Exercise description >> Using the data below, output the first line and every line after it up to and including the line containing "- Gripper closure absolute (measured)", exactly as written and with nothing added.
+ + + + +
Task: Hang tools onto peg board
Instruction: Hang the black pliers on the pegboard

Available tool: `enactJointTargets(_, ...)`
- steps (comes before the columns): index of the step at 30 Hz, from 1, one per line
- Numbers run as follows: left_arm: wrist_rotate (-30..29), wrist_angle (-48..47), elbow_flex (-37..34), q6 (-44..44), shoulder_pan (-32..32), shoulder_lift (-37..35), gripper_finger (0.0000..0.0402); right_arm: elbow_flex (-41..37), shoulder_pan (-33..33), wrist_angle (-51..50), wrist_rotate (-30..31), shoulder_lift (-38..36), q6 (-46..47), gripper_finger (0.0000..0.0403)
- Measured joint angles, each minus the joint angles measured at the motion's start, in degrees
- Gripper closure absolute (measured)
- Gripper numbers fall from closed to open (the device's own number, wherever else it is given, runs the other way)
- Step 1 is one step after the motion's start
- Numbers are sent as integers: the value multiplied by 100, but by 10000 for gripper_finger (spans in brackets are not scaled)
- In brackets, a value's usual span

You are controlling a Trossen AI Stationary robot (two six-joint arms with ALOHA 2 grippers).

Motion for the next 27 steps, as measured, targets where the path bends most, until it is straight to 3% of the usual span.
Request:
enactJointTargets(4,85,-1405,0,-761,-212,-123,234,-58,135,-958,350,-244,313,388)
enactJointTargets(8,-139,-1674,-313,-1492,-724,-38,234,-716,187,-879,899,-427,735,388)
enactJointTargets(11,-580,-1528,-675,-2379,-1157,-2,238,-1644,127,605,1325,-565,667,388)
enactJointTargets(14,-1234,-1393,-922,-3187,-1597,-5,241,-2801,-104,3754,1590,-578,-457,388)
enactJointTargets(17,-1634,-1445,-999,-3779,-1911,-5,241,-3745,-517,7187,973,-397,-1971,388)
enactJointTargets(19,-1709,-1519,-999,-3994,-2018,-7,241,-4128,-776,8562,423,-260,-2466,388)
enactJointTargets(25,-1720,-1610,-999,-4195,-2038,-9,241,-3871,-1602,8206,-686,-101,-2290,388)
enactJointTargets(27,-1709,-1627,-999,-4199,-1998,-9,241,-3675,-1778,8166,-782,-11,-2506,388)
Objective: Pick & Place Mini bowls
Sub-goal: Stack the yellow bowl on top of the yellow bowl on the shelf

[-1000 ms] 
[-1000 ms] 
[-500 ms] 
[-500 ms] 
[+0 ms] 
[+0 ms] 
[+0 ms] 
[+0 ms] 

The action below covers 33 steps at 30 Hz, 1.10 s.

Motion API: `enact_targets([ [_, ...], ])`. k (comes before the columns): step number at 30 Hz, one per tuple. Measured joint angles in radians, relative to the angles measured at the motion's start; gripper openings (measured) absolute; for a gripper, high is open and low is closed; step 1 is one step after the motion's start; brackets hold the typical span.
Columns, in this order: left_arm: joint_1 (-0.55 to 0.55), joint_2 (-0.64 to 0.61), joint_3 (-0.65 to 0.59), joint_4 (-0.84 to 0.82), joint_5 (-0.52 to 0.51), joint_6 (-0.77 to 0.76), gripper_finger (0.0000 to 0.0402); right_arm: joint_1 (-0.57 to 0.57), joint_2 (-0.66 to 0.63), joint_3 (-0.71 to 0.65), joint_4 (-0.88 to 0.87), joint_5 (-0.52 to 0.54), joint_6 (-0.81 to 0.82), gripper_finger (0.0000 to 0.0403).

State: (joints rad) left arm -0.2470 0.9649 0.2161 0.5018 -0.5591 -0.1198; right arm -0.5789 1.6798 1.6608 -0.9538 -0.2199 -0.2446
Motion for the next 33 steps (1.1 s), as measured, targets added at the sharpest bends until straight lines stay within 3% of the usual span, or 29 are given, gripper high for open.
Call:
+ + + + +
Written answer >>
Task: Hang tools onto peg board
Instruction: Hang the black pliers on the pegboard

Available tool: `enactJointTargets(_, ...)`
- steps (comes before the columns): index of the step at 30 Hz, from 1, one per line
- Numbers run as follows: left_arm: wrist_rotate (-30..29), wrist_angle (-48..47), elbow_flex (-37..34), q6 (-44..44), shoulder_pan (-32..32), shoulder_lift (-37..35), gripper_finger (0.0000..0.0402); right_arm: elbow_flex (-41..37), shoulder_pan (-33..33), wrist_angle (-51..50), wrist_rotate (-30..31), shoulder_lift (-38..36), q6 (-46..47), gripper_finger (0.0000..0.0403)
- Measured joint angles, each minus the joint angles measured at the motion's start, in degrees
- Gripper closure absolute (measured)

The answer was written out completely.